The significant part of my career has been involved in supporting education and training, which latterly involved engagement in formal study. My involvement has been largely through the application of film, television and audio, supported later by interactive technologies. But even before my main involvement began I spent a year with VSO teaching engineering and science at a technical college in Nigeria, and while doing post graduate research at the University of Bangor I took undergraduate ‘surgery’ sessions in maths.
Looking back at where I started as a producer with the BBC working with the Open University, I can see that while I was interested in developing my media production credentials I was equally concerned with how students might learn from what I was producing. So I think I can lay claim to having a strong educational bent from the outset.

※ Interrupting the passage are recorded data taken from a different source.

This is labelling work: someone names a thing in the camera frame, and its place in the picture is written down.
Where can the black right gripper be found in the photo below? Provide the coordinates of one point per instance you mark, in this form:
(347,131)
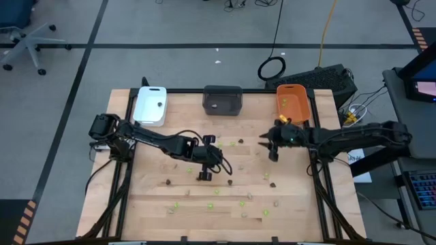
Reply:
(289,136)

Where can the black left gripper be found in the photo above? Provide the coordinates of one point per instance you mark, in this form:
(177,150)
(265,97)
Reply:
(207,154)

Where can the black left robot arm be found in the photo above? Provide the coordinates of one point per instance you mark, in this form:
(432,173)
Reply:
(153,139)

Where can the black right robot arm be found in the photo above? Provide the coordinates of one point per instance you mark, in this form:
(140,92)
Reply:
(357,136)

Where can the orange plastic bin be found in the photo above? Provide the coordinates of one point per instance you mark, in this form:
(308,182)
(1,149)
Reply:
(299,109)

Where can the dark grey translucent bin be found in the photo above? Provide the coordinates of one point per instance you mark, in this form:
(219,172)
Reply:
(230,102)

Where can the white plastic bin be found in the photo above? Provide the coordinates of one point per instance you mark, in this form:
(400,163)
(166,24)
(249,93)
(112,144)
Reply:
(151,115)

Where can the black computer tower case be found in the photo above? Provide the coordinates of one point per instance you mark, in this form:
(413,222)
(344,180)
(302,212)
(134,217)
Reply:
(320,80)

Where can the yellow power plug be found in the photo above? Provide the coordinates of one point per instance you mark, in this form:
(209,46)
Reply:
(351,117)

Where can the black table clamp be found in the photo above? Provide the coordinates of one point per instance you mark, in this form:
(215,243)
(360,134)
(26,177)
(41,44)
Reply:
(274,239)
(184,239)

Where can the white paper sheet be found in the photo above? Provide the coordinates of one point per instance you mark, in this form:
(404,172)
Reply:
(362,177)

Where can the black monitor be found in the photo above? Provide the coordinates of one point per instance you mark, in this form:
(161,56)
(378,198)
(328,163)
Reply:
(410,90)

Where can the grey desk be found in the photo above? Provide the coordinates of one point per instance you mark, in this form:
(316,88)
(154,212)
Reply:
(422,143)

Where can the backlit keyboard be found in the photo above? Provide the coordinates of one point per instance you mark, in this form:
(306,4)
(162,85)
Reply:
(424,188)

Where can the black stand base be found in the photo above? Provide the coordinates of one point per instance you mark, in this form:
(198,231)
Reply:
(400,1)

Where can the grey office chair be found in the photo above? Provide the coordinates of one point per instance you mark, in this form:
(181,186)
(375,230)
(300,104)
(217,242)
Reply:
(29,42)

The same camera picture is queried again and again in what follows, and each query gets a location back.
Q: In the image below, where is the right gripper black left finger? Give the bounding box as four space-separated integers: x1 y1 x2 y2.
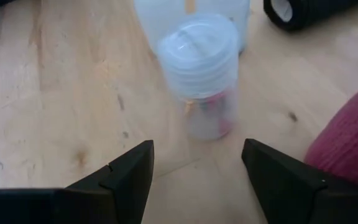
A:
0 140 155 224

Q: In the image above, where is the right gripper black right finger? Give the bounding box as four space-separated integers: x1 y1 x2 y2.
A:
241 138 358 224

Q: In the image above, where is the pink bandage roll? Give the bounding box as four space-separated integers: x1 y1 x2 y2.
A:
303 70 358 189

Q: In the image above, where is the clear lidded specimen cup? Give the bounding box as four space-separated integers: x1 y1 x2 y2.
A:
157 14 241 141

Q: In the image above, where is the white plastic bottle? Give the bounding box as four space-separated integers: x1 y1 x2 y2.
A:
133 0 251 55

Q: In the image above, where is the black bandage roll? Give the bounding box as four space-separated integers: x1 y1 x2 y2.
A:
262 0 358 32

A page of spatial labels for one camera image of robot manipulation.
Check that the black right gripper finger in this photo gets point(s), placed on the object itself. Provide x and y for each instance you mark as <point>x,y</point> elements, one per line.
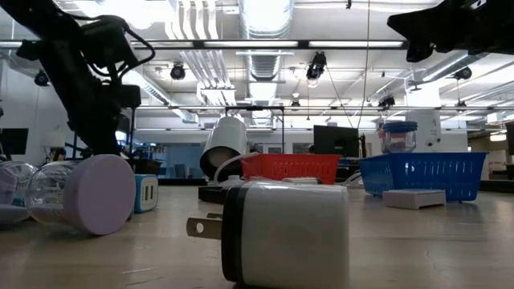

Working with the Open University was in a sense ‘easy’ in that the use of film, radio and television was seen as a given, with most academics happy to participate. I learnt an awful lot to do with approach and technique in that environment, but politically it was very much with the grain. However, on moving to a ‘traditional’ university some years later the use of media in learning was far from accepted, and where it was recognised it was mainly seen as being useful purely as a functional record of some process, rather than being a stimulating entity to excite or motivate learners. This forced me to think hard about the role of media alongside traditional modes of learning and teaching, and it stimulated me to take the part-time MEd in Teaching and Learning in 1997. My final dissertation, “Imagine This: an investigation into the ‘imaginative’ use of video in teaching”, focused on academics’ attitudes to what I called ‘imaginative video’ and how that fitted with their concepts of ‘good teaching. The study was aimed at informing my own practice, which it did in giving me a deeper understanding of the values of my client group (university teachers), as well as giving me a good grounding in research methods. For reasons of keeping the study contained I concentrated on video, but the work had wider applicability to the use of e-learning generally
While all of the above relates to higher education, that has not been the sum total of my experience. For a short period from September 1987 I was head of an industrial film unit dedicated to training and technical programmes; that was with the old Central Electricity Generating Board. There we worked with the CEGB’s National Training Centre to produce video material in support of training, as well as covering technical topics for dissemination within the organisation and related industries. On leaving the CEGB I worked successfully for five years in the freelance world, producing training and information video for companies such as British Telecom, Laporte, the UK Government's Department of Energy, the Institute of Physics, IBM, National Westminster Bank, and Boots. I also retained work within the newly privatised electricity supply industry, namely with Powergen, National Power and Nuclear Electric. This gave me a firm grounding in producing for the needs of industrial and commercial clients, which although similar in some ways to producing for higher education, differs in the stricter remit usually required. I know I embrace both disciplines well.